Are there any caveats or limitations?
Data mainly originated from European tertiary centres; the AI was tested as a standalone tool rather than alongside a radiologist; the reader study was conducted in a controlled online environment without access to clinical notes or prior imaging; the enriched test cohort PDAC prevalence (37%) substantially exceeds what would be encountered in routine practice.

What Does This Mean for Radiologists?
These results should be read not as a challenge to radiologists, but as a signal of where AI can add the most value. PDAC detection on CT is notoriously difficult: secondary signs are subtle, small early-stage lesions are frequently missed, and inter-reader variability is high. In practice, AI could be integrated into the reporting workflow as a pre-reader flagging suspicious pancreatic morphology before the radiologist reports, or as a concurrent second reader drawing attention to subtle pancreatic abnormalities that might otherwise be underscored on a busy list. In a real-world assisted reading scenario, the radiologist remains the interpreter, integrating AI output with clinical history, prior imaging, and laboratory data in a way a standalone system cannot. This human-AI synergy is likely where the greatest diagnostic gains lie, though it remains to be tested prospectively. For ESGAR members working in abdominal imaging, the open-source benchmark also invites independent validation across European centres, something the authors have committed to maintaining for at least another five years.

What Does This Mean for Patients?
Pancreatic cancer is the deadliest of the major cancers, with a median overall survival of just four months across all disease stages and over 467,000 annual deaths worldwide. Patients with early-stage resectable disease, however, have a median survival of 32 months, making early detection the single most impactful lever available. Beyond improved sensitivity, the reduction in false positives is equally meaningful for patients: unnecessary referrals carry real costs in anxiety, radiation exposure, and resource use, particularly if AI is eventually deployed at scale for opportunistic screening on routine imaging.

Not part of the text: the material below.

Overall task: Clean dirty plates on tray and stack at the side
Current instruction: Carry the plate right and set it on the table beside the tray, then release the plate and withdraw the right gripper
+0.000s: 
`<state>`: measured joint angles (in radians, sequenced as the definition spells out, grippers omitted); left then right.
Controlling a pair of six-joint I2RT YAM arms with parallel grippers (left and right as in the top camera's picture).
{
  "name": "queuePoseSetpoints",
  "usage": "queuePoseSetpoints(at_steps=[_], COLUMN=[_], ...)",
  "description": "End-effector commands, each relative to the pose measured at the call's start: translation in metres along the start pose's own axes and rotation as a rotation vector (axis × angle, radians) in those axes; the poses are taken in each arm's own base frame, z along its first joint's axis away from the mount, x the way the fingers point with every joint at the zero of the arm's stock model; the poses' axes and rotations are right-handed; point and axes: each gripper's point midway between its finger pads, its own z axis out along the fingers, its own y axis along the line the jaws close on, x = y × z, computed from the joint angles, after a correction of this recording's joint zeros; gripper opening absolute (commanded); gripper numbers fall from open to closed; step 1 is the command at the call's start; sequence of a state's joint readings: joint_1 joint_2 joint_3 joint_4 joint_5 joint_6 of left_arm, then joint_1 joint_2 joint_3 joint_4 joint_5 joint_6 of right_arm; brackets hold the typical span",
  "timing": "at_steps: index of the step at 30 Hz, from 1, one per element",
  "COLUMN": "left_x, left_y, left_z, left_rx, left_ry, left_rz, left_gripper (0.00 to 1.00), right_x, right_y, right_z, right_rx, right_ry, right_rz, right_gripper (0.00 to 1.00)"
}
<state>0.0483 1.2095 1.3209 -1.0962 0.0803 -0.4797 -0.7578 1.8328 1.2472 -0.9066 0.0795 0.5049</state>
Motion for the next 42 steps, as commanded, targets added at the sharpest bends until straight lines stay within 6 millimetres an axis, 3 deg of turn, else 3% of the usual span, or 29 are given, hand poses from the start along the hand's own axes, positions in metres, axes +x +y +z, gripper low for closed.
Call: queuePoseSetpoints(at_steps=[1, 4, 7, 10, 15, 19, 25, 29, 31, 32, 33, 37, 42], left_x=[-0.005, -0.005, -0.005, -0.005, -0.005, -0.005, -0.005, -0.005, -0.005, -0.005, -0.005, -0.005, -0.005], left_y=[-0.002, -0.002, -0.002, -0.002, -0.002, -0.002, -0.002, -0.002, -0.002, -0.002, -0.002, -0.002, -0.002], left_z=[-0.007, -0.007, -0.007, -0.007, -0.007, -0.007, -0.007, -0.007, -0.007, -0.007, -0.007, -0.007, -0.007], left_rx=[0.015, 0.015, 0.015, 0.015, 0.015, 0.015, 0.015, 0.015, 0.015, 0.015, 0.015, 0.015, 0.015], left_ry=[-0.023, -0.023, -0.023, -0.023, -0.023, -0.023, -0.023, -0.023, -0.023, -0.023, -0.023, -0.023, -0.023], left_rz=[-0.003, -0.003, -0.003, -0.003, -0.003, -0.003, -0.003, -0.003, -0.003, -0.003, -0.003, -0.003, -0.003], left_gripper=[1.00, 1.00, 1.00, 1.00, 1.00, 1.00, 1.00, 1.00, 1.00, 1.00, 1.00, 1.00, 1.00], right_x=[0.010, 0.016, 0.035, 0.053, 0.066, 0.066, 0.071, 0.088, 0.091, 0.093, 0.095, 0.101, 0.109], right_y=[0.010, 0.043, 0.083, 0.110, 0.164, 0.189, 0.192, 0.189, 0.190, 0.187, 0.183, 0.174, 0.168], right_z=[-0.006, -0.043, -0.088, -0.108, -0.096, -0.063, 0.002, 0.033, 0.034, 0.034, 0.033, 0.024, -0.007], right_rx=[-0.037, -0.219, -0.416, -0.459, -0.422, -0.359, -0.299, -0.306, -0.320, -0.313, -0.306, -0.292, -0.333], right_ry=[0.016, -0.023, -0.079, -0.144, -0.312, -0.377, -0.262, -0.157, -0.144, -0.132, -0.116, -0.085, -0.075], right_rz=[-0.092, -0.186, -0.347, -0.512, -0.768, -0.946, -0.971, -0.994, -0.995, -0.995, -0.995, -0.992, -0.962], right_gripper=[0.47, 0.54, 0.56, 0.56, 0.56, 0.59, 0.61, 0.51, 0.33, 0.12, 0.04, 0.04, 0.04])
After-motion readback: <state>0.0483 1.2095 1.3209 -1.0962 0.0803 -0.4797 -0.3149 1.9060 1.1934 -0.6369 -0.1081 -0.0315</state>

Can This Be Easily Implemented, and What Are the Next Steps?
Implementation is feasible but not yet straightforward. Performance in community hospitals, where volumes, expertise, and CT protocols differ, remains untested. Practical deployment will also require seamless integration within existing PACS and radiology IT infrastructure, a non-trivial technical and organisational challenge that has yet to be addressed. Future work must also extend beyond PDAC vs normal to reflect the broader differential diagnosis encountered in clinical practice. The authors highlight opportunistic screening as a particularly compelling next application, proposing the detection of early asymptomatic PDAC on routine CT without added cost or radiation, although this requires dedicated prospective evaluation. PANORAMA represents a meaningful methodological step forward; further evidence will be needed to confirm its role in clinical practice.

References

  1. Alves N, Schuurmans M, Rutkowski D, et al. PANORAMA. Lancet Oncol. 2026;27(1):116–124. 

  2. Conroy T, Pfeiffer P, Vilgrain V, et al. Pancreatic cancer: ESMO Clinical Practice Guideline. Ann Oncol. 2023;34:987–1002.

  3. Cao K, Xia Y, Yao J, et al. Large-scale pancreatic cancer detection via non-contrast CT and deep learning. Nat Med. 2023;29:3033–43.

  4. Toft J, Hadden WJ, Laurence JM, et al. Imaging modalities in the diagnosis of pancreatic adenocarcinoma. Eur J Radiol. 2017;92:17–23.

  5. Saha A, Bosma JS, Twilt JJ, et al. AI and radiologists in prostate cancer detection on MRI (PI-CAI). Lancet Oncol. 2024;25:879–87.

  6. Bray F, Laversanne M, Sung H, et al. Global cancer statistics 2022. CA Cancer J Clin. 2024;74:229–63.

  7. Stoop TF, Javed AA, Oba A, et al. Pancreatic cancer. Lancet. 2025;405:1182–202.

  8. Luyer MDP. AI in pancreatic cancer detection: from premise to practice. Lancet Oncol. 2026;27(1):8–9.